*PROMPT*
Make an exact copy of all the entries shown below.

Saved entries:
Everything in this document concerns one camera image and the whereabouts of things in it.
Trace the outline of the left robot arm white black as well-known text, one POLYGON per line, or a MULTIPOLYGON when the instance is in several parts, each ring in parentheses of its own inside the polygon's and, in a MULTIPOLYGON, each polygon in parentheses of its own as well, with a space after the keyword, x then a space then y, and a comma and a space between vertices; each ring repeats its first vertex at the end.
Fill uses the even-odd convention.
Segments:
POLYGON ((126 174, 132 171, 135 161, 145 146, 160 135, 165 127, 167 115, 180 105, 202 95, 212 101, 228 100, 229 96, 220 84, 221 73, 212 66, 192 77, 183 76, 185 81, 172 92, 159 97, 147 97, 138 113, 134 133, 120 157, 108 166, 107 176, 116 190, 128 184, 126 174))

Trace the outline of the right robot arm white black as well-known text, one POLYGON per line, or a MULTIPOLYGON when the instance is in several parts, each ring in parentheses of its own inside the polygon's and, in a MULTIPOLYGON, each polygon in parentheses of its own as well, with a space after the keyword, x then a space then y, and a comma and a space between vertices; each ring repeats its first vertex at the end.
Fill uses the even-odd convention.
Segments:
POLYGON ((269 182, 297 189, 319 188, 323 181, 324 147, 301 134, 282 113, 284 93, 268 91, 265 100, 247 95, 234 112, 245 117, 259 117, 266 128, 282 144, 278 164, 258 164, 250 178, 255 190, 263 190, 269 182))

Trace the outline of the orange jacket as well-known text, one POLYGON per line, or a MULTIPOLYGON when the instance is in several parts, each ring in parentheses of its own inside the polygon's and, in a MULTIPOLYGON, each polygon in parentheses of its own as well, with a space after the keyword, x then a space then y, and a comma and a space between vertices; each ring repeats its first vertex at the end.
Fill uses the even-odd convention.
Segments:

*ANSWER BELOW*
Everything in this document concerns one camera image and the whereabouts of things in it.
Trace the outline of the left robot arm white black as well-known text, one POLYGON per line, or a MULTIPOLYGON when the instance is in several parts, each ring in parentheses of its own inside the polygon's and, in a MULTIPOLYGON, each polygon in parentheses of its own as well, with a space after the keyword, x then a space then y, and a comma and a space between vertices; each ring repeats its first vertex at the end.
Fill uses the even-odd convention.
Segments:
POLYGON ((126 174, 132 171, 135 161, 145 146, 160 135, 165 127, 167 115, 180 105, 202 95, 212 101, 228 100, 229 96, 220 84, 221 73, 212 66, 192 77, 183 76, 185 81, 172 92, 159 97, 147 97, 138 113, 134 133, 120 157, 108 166, 107 176, 116 190, 128 184, 126 174))

Trace the outline of the right robot arm white black as well-known text, one POLYGON per line, or a MULTIPOLYGON when the instance is in several parts, each ring in parentheses of its own inside the polygon's and, in a MULTIPOLYGON, each polygon in parentheses of its own as well, with a space after the keyword, x then a space then y, and a comma and a space between vertices; each ring repeats its first vertex at the end.
Fill uses the even-odd convention.
Segments:
POLYGON ((269 182, 297 189, 319 188, 323 181, 324 147, 301 134, 282 113, 284 93, 268 91, 265 100, 247 95, 234 112, 245 117, 259 117, 266 128, 282 144, 278 164, 258 164, 250 178, 255 190, 263 190, 269 182))

Trace the outline of the orange jacket as well-known text, one POLYGON per line, or a MULTIPOLYGON when the instance is in several parts, each ring in parentheses of its own inside the polygon's and, in a MULTIPOLYGON, each polygon in parentheses of its own as well, with a space after the keyword, x then a space then y, and a comma and a space between vertices; each ring repeats its first vertex at the end.
Fill uses the even-odd convention.
Segments:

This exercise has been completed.